Your answer should be only the lines below from the one with "Place one or more points on the tan" to the one with "For the benchmark, locate one or more points on the yellow", repeated exactly, ends included.

(Records from a data collection)
------------------------------------------------------------------------

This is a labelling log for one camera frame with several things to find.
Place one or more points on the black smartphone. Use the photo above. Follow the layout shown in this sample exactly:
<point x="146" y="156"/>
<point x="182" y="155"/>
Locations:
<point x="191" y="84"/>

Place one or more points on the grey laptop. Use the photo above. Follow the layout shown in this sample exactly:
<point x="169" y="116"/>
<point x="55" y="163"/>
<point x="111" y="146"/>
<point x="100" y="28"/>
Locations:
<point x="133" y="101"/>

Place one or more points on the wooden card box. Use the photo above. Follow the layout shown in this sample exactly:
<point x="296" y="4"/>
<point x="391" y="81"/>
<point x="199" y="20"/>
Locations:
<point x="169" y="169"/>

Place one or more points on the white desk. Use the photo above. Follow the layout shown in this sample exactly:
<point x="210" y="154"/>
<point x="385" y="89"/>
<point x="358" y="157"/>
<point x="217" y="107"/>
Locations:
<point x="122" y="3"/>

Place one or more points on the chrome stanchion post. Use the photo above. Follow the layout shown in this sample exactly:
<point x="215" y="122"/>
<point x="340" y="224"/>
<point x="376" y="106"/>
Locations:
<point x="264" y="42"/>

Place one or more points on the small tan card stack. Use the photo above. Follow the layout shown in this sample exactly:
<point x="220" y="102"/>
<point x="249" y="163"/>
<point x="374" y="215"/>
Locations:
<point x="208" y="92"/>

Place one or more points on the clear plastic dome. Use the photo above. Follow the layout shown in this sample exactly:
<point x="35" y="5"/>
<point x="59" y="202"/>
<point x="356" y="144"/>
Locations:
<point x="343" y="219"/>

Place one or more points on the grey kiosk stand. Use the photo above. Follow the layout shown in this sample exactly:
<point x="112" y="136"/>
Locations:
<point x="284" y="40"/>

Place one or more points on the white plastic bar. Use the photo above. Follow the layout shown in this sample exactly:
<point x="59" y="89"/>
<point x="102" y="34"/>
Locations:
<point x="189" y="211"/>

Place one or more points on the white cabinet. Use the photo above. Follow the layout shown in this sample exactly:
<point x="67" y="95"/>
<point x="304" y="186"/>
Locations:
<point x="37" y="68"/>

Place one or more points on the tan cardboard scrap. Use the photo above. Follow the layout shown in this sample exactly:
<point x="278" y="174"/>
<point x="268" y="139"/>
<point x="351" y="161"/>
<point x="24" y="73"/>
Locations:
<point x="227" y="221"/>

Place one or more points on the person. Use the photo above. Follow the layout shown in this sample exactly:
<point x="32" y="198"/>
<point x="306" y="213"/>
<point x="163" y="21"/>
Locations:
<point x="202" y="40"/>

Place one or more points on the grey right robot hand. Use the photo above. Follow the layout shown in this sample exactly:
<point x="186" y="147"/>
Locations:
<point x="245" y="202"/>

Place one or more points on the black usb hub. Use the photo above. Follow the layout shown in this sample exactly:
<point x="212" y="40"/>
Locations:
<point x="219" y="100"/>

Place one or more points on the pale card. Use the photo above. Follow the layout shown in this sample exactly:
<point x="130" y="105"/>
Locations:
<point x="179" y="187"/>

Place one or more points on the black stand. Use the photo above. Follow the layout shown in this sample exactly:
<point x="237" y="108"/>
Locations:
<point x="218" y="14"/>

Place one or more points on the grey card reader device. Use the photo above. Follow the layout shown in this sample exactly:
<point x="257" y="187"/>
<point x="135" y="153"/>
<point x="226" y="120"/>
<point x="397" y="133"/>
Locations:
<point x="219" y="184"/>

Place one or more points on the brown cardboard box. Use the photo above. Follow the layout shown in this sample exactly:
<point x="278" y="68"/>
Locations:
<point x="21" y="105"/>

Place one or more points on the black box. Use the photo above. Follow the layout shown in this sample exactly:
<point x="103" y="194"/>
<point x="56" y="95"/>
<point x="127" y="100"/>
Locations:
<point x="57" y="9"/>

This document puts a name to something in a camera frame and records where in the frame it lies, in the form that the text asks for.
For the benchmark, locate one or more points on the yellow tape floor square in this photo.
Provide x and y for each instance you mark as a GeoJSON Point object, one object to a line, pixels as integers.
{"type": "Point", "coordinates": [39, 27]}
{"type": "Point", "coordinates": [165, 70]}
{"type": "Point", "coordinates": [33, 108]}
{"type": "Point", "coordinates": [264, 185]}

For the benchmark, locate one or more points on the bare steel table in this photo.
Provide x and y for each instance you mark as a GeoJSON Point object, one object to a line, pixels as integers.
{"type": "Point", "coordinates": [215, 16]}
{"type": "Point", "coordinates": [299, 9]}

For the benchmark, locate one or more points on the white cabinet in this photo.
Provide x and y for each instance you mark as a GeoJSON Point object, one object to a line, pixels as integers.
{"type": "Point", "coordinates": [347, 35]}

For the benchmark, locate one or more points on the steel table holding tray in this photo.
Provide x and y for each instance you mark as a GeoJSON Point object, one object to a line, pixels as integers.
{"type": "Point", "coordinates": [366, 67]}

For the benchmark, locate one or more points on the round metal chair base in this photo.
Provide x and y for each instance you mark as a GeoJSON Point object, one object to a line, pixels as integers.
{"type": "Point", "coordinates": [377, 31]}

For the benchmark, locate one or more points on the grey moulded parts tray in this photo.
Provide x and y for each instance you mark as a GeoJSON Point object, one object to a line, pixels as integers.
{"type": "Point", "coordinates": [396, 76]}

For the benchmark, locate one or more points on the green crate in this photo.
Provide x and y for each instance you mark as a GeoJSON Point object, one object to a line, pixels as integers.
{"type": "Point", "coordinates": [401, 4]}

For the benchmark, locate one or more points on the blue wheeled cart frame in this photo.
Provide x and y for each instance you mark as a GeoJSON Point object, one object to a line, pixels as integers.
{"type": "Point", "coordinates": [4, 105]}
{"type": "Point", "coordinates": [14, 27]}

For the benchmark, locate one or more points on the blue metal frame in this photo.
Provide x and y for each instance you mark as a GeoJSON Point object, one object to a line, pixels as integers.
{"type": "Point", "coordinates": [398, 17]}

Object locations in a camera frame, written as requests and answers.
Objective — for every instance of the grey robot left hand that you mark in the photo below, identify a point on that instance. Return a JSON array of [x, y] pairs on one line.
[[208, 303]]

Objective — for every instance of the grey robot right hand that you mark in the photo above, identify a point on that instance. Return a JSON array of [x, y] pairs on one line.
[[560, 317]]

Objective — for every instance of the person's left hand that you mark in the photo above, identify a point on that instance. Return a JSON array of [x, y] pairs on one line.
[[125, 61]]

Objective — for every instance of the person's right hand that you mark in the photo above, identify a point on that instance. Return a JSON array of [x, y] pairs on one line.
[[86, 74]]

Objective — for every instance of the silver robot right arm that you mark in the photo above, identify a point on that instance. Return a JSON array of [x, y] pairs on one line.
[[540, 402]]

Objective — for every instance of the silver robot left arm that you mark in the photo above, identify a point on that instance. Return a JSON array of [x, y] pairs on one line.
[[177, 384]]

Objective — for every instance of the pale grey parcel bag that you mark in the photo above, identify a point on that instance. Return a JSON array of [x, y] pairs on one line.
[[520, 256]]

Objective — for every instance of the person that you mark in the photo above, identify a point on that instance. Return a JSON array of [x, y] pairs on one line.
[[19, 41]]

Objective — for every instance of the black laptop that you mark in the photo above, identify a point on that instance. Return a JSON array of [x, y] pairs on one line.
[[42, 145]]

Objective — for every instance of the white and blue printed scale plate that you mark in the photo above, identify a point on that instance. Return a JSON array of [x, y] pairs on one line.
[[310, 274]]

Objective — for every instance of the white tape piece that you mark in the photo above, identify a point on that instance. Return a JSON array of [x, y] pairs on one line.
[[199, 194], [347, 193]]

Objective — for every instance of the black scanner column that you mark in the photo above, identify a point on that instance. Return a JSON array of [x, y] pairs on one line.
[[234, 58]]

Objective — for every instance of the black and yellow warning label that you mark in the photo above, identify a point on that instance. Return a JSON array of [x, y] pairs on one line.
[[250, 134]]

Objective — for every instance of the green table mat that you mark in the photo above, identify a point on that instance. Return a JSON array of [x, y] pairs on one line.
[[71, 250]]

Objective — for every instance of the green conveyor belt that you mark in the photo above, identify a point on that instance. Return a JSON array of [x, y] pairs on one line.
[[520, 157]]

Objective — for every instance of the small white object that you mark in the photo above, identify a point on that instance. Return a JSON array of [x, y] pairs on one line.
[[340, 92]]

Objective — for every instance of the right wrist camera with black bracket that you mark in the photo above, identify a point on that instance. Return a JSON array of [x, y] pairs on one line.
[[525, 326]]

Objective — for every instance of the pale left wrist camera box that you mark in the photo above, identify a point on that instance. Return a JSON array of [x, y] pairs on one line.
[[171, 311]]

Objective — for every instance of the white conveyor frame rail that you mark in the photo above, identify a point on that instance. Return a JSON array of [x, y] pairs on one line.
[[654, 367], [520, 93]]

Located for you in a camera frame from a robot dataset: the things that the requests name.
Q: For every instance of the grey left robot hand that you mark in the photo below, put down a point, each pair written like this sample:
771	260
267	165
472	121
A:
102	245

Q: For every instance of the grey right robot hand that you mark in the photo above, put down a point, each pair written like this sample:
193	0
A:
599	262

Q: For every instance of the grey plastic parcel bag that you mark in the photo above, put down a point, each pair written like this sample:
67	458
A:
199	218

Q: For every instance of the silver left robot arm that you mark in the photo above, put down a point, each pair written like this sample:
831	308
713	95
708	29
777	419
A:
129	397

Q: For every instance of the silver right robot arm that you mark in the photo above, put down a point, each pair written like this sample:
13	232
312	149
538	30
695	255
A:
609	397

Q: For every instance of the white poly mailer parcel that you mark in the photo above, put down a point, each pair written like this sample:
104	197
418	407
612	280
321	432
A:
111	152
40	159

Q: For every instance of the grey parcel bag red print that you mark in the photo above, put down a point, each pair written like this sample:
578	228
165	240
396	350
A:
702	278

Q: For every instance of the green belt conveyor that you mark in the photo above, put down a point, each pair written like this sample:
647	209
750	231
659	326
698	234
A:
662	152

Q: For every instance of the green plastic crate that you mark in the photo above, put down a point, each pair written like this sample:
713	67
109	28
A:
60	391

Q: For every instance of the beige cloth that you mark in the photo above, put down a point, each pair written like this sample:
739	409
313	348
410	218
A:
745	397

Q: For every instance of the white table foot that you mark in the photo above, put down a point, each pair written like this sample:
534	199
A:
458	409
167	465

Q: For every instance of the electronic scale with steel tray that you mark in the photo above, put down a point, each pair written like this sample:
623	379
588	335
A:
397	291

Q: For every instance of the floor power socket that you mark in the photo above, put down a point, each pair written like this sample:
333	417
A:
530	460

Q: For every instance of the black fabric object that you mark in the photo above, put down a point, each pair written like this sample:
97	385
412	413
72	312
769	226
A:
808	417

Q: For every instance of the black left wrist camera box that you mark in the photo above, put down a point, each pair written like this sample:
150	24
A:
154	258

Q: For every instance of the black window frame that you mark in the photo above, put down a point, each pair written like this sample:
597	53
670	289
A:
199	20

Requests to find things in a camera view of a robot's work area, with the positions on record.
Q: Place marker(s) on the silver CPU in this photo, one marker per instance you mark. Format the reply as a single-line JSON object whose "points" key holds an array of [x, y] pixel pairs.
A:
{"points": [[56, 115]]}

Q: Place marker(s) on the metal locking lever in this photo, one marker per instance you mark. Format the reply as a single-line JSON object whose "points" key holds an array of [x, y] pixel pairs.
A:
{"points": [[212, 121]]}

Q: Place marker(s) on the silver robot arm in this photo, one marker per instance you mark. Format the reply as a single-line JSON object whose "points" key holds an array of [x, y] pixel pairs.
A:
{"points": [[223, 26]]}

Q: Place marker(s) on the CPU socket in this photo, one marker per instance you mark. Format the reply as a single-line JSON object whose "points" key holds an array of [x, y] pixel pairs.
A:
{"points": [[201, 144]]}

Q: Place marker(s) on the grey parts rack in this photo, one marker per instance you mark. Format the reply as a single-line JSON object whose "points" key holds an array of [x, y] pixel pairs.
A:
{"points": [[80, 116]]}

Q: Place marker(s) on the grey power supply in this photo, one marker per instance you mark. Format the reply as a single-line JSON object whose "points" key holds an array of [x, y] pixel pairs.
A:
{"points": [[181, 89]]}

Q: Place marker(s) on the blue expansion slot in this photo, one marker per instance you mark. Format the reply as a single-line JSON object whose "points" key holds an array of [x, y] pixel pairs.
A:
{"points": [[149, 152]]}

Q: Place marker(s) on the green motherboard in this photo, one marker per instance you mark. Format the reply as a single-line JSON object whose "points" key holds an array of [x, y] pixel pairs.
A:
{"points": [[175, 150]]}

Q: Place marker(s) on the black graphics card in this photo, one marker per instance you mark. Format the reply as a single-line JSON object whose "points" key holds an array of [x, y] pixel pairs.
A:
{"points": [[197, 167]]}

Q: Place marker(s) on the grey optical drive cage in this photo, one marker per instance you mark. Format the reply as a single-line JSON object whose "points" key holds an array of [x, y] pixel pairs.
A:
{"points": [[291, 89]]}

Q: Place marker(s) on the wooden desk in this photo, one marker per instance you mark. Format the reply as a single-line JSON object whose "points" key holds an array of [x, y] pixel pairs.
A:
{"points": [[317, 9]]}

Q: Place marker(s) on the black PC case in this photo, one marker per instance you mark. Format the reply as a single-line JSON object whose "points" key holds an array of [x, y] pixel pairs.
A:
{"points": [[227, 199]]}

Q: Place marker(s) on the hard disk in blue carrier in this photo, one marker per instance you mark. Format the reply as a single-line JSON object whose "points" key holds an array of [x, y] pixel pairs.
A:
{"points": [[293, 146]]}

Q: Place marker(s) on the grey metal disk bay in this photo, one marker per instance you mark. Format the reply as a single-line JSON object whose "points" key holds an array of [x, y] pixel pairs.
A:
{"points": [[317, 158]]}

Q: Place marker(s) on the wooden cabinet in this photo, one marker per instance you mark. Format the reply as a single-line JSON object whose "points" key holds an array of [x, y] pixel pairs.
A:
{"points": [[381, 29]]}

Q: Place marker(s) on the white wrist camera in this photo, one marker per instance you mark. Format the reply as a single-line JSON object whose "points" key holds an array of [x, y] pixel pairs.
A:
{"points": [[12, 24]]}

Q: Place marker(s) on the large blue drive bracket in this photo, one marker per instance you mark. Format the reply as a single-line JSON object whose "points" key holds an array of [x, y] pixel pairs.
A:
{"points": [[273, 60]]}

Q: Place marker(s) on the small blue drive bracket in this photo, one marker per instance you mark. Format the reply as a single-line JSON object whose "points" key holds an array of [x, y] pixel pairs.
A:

------------------------------------------------------------------------

◆ OUTPUT FOR THIS TASK ◆
Place one or more points on the tan cardboard scrap. Use the photo above. Follow the layout shown in this sample exactly:
<point x="278" y="174"/>
<point x="268" y="139"/>
<point x="351" y="161"/>
<point x="24" y="73"/>
Locations:
<point x="227" y="221"/>

Place one or more points on the person. Use the photo above. Follow the layout shown in this sample exactly:
<point x="32" y="198"/>
<point x="306" y="213"/>
<point x="163" y="21"/>
Locations:
<point x="202" y="40"/>

Place one or more points on the grey right robot hand. Use the photo above. Follow the layout shown in this sample exactly:
<point x="186" y="147"/>
Locations:
<point x="245" y="202"/>

Place one or more points on the black usb hub. Use the photo above. Follow the layout shown in this sample exactly:
<point x="212" y="40"/>
Locations:
<point x="219" y="100"/>

Place one or more points on the pale card. Use the photo above. Follow the layout shown in this sample exactly:
<point x="130" y="105"/>
Locations:
<point x="179" y="187"/>

Place one or more points on the black stand. Use the photo above. Follow the layout shown in this sample exactly:
<point x="237" y="108"/>
Locations:
<point x="218" y="14"/>

Place one or more points on the grey card reader device. Use the photo above. Follow the layout shown in this sample exactly:
<point x="257" y="187"/>
<point x="135" y="153"/>
<point x="226" y="120"/>
<point x="397" y="133"/>
Locations:
<point x="219" y="184"/>

Place one or more points on the brown cardboard box. Use the photo above. Follow the layout shown in this sample exactly:
<point x="278" y="68"/>
Locations:
<point x="21" y="105"/>

Place one or more points on the black box. Use the photo above. Follow the layout shown in this sample exactly:
<point x="103" y="194"/>
<point x="56" y="95"/>
<point x="127" y="100"/>
Locations:
<point x="57" y="9"/>

This document puts a name to something in a camera frame and records where in the frame it lies, in the form that the text asks for.
For the benchmark, locate one or more points on the yellow tape floor square in this photo.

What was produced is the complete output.